Christianity and its parables can enlighten us – but it’s prelates have no automatic right to be listened to.

That the preposterous Woke v Non Woke war in Britain should have a battlefield in the Church of England is hardly surprising – it’s everywhere. But in reality there is an inverse relationship between the Church’s propensity to pontificate and the likelihood of them being listened to.

That we have an “Established Church” is an anachronism but in truth it doesn’t really matter. That there are Bishops in the House of Lords is illustrative of the unsuitability of that ludicrous , unelected and overblown institution. That these prelates can actually vote is absurd. But it’s Gilbert and Sullivan pomp and self regard rather than anything more venal.

There is no temporal subject on which normal people’s first thought is “I wonder what the Archbishop thinks”. He’s less significant than Marcus Rashford in public debate. Our society is overwhelmingly secular and the church’s role is for many of us confined to the provision of a bit of structure and pageantry to national events. For example a secular Remembrance Sunday event or one with multi religion content would be unthinkable. You don’t have to be a Christian to support the style and structure of how we remember the fallen.

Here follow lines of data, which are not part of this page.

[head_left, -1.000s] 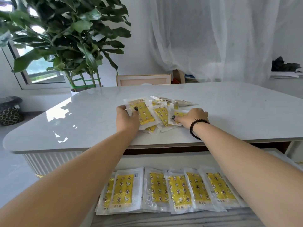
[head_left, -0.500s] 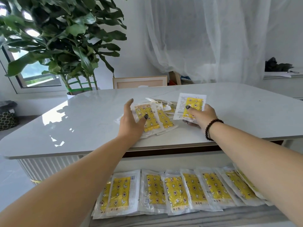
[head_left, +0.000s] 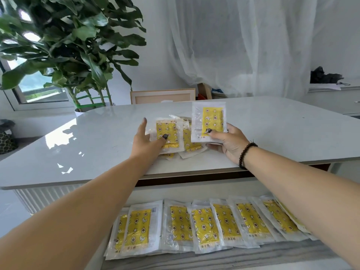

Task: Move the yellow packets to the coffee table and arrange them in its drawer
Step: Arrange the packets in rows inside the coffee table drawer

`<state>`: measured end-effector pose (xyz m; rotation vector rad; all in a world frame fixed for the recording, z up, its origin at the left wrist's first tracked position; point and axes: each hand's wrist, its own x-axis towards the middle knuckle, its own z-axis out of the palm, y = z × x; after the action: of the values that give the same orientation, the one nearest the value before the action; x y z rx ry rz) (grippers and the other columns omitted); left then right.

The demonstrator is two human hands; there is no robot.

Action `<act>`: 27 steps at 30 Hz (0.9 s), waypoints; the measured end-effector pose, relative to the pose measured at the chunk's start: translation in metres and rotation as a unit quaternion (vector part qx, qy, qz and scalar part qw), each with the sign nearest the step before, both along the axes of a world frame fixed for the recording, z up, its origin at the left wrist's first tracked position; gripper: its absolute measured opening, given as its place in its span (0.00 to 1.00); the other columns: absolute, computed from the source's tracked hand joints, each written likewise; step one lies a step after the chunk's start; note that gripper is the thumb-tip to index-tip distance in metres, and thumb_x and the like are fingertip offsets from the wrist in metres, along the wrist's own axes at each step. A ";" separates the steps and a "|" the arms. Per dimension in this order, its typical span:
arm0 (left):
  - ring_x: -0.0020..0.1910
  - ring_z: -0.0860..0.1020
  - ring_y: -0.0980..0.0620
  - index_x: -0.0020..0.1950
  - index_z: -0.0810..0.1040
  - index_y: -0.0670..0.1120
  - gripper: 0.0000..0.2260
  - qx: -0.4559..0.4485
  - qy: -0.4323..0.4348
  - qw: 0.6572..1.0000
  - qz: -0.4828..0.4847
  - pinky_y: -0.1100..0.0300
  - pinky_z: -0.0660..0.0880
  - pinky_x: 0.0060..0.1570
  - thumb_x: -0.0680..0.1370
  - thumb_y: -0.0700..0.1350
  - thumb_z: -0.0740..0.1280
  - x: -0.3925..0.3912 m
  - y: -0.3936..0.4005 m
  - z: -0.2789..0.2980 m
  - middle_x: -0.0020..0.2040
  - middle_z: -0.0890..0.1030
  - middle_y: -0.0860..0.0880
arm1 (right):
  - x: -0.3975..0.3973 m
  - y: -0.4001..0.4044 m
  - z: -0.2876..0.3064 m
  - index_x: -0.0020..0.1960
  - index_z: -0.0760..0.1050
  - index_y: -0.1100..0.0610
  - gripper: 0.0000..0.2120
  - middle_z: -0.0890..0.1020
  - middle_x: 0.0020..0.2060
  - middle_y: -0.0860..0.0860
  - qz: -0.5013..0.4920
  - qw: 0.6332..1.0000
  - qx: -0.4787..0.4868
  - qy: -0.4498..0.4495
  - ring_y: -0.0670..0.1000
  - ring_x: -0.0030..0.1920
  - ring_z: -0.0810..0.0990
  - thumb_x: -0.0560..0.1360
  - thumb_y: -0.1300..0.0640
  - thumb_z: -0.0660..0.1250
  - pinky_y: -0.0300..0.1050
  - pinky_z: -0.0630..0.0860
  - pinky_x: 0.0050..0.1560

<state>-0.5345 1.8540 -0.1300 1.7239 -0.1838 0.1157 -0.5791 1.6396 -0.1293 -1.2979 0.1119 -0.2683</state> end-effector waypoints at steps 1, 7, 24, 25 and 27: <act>0.47 0.81 0.52 0.77 0.58 0.54 0.34 -0.003 0.005 1.000 0.005 0.59 0.77 0.47 0.76 0.40 0.70 0.000 0.000 0.000 0.54 0.80 0.50 | 0.000 0.000 -0.001 0.49 0.75 0.58 0.11 0.82 0.50 0.57 0.018 1.000 -0.023 0.001 0.55 0.45 0.83 0.73 0.71 0.67 0.48 0.83 0.42; 0.41 0.82 0.53 0.55 0.78 0.47 0.08 -0.018 0.008 1.000 -0.008 0.60 0.79 0.42 0.77 0.39 0.68 0.005 -0.001 -0.002 0.47 0.83 0.49 | -0.002 0.003 0.000 0.51 0.76 0.57 0.13 0.83 0.50 0.56 0.076 0.994 -0.080 0.007 0.55 0.48 0.83 0.72 0.71 0.68 0.46 0.82 0.45; 0.46 0.83 0.46 0.57 0.75 0.43 0.13 -0.094 0.044 0.995 -0.010 0.48 0.81 0.48 0.74 0.37 0.71 0.013 0.000 -0.006 0.50 0.83 0.43 | 0.003 0.064 -0.010 0.37 0.70 0.53 0.24 0.74 0.30 0.47 -0.019 0.847 -0.528 0.053 0.49 0.32 0.72 0.69 0.31 0.63 0.43 0.66 0.33; 0.47 0.83 0.45 0.56 0.74 0.43 0.13 -0.120 0.052 0.991 0.016 0.46 0.81 0.50 0.74 0.39 0.72 0.015 0.001 -0.006 0.51 0.82 0.43 | 0.004 0.062 -0.009 0.39 0.72 0.53 0.21 0.76 0.33 0.47 -0.023 0.874 -0.483 0.047 0.49 0.35 0.75 0.69 0.34 0.65 0.45 0.71 0.37; 0.49 0.82 0.44 0.52 0.72 0.46 0.10 -0.180 0.080 0.978 0.070 0.44 0.80 0.51 0.75 0.41 0.71 0.020 0.004 -0.006 0.52 0.81 0.43 | 0.009 0.058 -0.010 0.45 0.73 0.51 0.16 0.78 0.40 0.46 -0.068 0.912 -0.402 0.041 0.49 0.41 0.78 0.70 0.39 0.67 0.46 0.76 0.45</act>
<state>-0.5141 1.8577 -0.1358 1.3752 0.0751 0.1067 -0.5703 1.6976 -0.1396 -2.1299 0.1731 -0.4025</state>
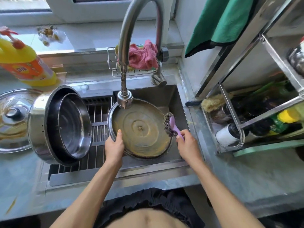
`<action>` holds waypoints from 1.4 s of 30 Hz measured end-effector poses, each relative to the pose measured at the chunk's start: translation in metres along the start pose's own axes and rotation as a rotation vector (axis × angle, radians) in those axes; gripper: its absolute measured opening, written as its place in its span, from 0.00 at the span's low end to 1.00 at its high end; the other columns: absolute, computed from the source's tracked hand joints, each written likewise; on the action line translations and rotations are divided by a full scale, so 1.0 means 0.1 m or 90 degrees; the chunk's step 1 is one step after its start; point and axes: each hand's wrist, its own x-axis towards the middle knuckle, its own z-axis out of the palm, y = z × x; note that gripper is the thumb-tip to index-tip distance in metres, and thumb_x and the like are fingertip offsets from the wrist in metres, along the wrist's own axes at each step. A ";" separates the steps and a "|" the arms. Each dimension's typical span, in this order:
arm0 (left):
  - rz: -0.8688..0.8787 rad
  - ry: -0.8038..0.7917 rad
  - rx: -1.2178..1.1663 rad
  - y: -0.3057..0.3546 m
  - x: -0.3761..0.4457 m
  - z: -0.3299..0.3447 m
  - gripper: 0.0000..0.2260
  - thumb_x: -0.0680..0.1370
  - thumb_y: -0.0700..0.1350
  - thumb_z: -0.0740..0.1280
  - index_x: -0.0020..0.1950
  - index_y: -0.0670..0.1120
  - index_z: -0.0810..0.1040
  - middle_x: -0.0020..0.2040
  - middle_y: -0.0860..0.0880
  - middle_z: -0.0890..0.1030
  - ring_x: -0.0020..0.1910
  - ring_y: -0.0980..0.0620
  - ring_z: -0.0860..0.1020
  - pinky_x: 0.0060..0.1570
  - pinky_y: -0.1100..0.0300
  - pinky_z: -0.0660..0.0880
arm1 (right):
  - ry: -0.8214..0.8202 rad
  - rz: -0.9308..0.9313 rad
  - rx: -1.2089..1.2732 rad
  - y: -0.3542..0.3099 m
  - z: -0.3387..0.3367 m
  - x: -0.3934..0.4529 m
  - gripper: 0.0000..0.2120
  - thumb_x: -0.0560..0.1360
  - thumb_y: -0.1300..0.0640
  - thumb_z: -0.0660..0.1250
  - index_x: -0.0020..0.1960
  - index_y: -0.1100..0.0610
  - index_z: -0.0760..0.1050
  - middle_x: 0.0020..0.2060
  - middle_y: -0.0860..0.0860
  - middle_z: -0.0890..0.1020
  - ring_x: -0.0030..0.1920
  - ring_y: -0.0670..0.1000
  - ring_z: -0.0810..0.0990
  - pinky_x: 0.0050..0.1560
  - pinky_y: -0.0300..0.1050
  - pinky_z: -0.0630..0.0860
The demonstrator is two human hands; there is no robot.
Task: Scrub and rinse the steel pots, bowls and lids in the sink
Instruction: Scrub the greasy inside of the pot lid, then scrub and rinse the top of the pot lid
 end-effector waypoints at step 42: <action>0.025 -0.128 0.175 0.96 0.19 -0.14 0.09 0.83 0.49 0.64 0.50 0.46 0.80 0.46 0.39 0.85 0.41 0.39 0.85 0.38 0.40 0.83 | -0.028 -0.112 -0.046 -0.91 -0.07 1.14 0.14 0.79 0.53 0.63 0.62 0.58 0.73 0.53 0.57 0.81 0.50 0.55 0.78 0.50 0.46 0.75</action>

You don’t have to be a Christian either to appreciate Cathedrals and Churches and to find solace in them if you’re seeking it. Or to enjoy religious music and Art. The spiritual rather than the dogmatic aspect of a beautiful building or (say) the St Matthew Passion.

But words can of course matter if they inspire you even if the context is a religion which, overall, you reject. It’s hard to fault the Sermon on the Mount as a life template. You don’t have to buy into the “Word of God” meme. One of my favourite passages about religious belief is in Evelyn Waugh’s “Brideshead Revisited between Sebastian and Charles:

Charles: I suppose they try to make you believe an awful lot of nonsense.”

Sebastian: Is it nonsense? I wish it were. It sometimes sounds terribly sensible to me.”

But, my dear Sebastian, you can’t seriously believe it all.”

“Can’t I?”

“I mean about Christmas and the star and the three kings and the ox and the ass.”

Oh yes, I believe that. It’s a lovely idea.”

But you can’t believe things because they’re a lovely idea.”

But I do,” Sebastian replies. “That’s how I believe.”

I’m recently returned from a brief visit to the Holy Land – Jerusalem, Bethlehem, Galilee, Nazareth. Like Sebastian Flyte I know the “lovely ideas”. To stand on the Mount of Olives or see Christ’s birthplace was moving despite rational me knowing that the whole shebang from the manger to Calvary is a complex and extended parable.

Jerusalem

Like arch atheist Christopher Hitchens I found value in the twice daily religious services in the 1960s in the Chapel of The Leys School which we both attended. I can’t quite explain that but in a way we are back in Brideshead territory. “Lovely ideas” as well as terrible ones in fiction can move us and teach us even though we know that they are inventions. But to believe that an Archbishop has a right to be listened to purely because of his job is nonsense.

One thought on “Christianity and its parables can enlighten us – but it’s prelates have no automatic right to be listened to.

  1. I think the point about faith is that has to be blind and unquestioning. You cannot really have faith unless you accept its dictates and consume it whole. Everyone of course doubts most things at times during their lives but essentially for the faithful that doubt gets replaced constantly by self-assurance. It becomes a choice between the abyss and grimness of actuality or simply holding on. Faith is very comforting.
    I envy those who have blind faith. It must be a wonderful antidote to the anxieties in the world today. To believe a supreme being is guiding it all and life has no real end.
    The problem for me personally I have always been a truth seeker as I have journeyed through life. I have always sought the actuality never a fantasised version of existence. Religious people do often seem to possess a quiet confidence that all will be well. Compare and contrast that with the rest of us struggling with the actualite.